The features found all over Nashville is what makes it live up to its nickname “Music City.”
Grand Ole Opry, 2802 Opryland Drive
Since 1974, the 4,400-seat Grand Ole Opry House has been hosting the Opry – the world’s longest running live radio program featuring country music – in the Opryland complex. Every week, the broadcast showcases the biggest stars of the genre, both show regulars and guest musicians. You can chance upon Kelli Pickler, Diamond Rio, Charlie Daniels, and more.
Ryman Auditorium, 116 5th Avenue North
This building has its historical roots in 1943 as a place of worship and former home to the Grand Ole Opry. The Ryman managed to avoid demolition, after the Opry transferred away in 1974, and was renovated back to operation 20 years later. It currently is a sought-after location for artists looking to conduct minor performances.

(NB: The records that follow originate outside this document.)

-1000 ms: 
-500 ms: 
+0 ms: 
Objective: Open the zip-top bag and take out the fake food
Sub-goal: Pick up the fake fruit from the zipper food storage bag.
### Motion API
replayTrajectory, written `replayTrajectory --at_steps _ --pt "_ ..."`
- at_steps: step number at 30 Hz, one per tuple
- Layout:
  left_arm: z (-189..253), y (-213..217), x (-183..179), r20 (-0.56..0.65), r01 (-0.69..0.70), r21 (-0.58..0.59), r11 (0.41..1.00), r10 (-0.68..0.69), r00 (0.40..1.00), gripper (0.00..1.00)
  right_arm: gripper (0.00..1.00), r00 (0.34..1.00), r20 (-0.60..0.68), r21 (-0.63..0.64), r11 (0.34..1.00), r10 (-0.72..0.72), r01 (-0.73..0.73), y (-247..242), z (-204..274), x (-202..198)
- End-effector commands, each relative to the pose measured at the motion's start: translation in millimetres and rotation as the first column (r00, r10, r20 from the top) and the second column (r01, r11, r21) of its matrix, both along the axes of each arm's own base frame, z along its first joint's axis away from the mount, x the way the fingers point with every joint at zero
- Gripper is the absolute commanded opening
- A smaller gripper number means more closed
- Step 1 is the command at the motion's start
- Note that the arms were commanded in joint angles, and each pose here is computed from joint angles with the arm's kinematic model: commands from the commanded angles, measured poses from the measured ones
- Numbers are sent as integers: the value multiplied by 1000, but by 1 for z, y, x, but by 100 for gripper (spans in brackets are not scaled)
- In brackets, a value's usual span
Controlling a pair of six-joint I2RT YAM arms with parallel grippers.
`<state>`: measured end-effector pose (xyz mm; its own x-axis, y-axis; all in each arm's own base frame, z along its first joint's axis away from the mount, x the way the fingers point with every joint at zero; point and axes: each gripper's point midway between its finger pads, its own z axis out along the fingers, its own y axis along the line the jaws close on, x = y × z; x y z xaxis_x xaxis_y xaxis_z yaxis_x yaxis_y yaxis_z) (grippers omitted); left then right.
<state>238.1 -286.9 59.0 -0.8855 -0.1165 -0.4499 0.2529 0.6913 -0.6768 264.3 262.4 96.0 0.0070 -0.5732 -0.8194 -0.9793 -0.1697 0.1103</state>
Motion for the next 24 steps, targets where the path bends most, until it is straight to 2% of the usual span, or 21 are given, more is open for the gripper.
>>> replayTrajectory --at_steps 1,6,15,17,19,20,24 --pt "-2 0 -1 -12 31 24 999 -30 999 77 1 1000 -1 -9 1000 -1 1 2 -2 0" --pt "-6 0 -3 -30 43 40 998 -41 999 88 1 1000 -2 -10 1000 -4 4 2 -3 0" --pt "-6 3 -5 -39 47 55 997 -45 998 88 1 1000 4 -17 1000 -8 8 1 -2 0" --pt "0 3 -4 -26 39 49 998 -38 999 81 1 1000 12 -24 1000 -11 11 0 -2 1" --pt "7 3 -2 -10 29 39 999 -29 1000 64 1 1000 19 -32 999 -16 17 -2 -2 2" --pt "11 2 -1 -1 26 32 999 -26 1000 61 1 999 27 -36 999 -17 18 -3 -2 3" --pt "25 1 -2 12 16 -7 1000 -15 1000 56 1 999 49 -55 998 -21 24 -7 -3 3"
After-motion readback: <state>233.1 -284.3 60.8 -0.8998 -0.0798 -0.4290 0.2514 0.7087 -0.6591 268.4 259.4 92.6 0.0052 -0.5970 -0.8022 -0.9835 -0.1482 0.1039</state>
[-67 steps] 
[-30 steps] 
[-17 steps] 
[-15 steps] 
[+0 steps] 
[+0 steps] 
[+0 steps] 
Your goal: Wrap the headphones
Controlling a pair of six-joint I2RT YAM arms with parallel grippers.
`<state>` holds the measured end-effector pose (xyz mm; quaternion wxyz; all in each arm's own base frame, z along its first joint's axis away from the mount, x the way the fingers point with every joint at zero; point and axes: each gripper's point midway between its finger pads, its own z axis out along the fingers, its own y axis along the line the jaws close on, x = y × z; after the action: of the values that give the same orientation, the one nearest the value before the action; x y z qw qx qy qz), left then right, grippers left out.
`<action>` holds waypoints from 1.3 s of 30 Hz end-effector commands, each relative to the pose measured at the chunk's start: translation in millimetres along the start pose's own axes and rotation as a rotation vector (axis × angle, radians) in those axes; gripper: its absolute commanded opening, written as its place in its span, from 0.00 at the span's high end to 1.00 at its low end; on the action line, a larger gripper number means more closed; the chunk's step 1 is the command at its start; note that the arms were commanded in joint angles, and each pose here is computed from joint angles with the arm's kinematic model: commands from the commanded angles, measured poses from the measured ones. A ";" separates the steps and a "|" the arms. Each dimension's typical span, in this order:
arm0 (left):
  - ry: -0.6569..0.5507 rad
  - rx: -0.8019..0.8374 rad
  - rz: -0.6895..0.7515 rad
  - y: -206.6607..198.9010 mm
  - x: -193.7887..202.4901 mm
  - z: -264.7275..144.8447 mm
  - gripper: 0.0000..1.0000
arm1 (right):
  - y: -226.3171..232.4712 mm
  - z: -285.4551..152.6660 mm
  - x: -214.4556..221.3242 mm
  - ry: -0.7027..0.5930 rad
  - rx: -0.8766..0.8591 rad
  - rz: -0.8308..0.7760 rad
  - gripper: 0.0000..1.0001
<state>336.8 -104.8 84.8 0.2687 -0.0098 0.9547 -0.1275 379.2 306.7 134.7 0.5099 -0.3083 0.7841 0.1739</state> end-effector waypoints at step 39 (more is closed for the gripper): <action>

A district just to the southwest of Downtown Nashville, Music Row is the center of businesses and publishing industry related to both country and Christian music. Businesses vary from record labels and licensing firms, to recording studios and various music rights organizations.
Frist Center for the Visual Arts, 919 Broadway
As Nashville continued to grow, it demanded an updated mailing system and required relocating the main post office. The old picturesque art deco facility was then refurbished into a museum. It houses numerous art exhibits, library, lecture rooms, and more. Alongside nearby Christ Church Cathedral and Union Station Hotel, the Frist is a fine example of civic architecture with historical importance.
Country Music Hall of Fame and Museum, 222 5th Avenue South
This establishment preserves the titular music genre and aims to educate its audiences. Iconic artifacts such as the gold Cadillac and Porter Waggoner’s rhinestone suits attract the most attention. Other must-see objects include invaluable lyrics written on cocktail napkins and old broadcast equipment. Children can engage in interactive exhibits.
Extending from the base of Capitol Hill, beside 8th Avenue North, this state park portrays Tennessee history and terrain with its features of water, stone, flora, and granite. When the weather is hot, children can cool off and enjoy the erupting geyser fountains, each of which represents a Tennessee river. The Pathway of the Counties and Pathway of History are great trails for runners. The Farmer’s Market is conveniently located nearby.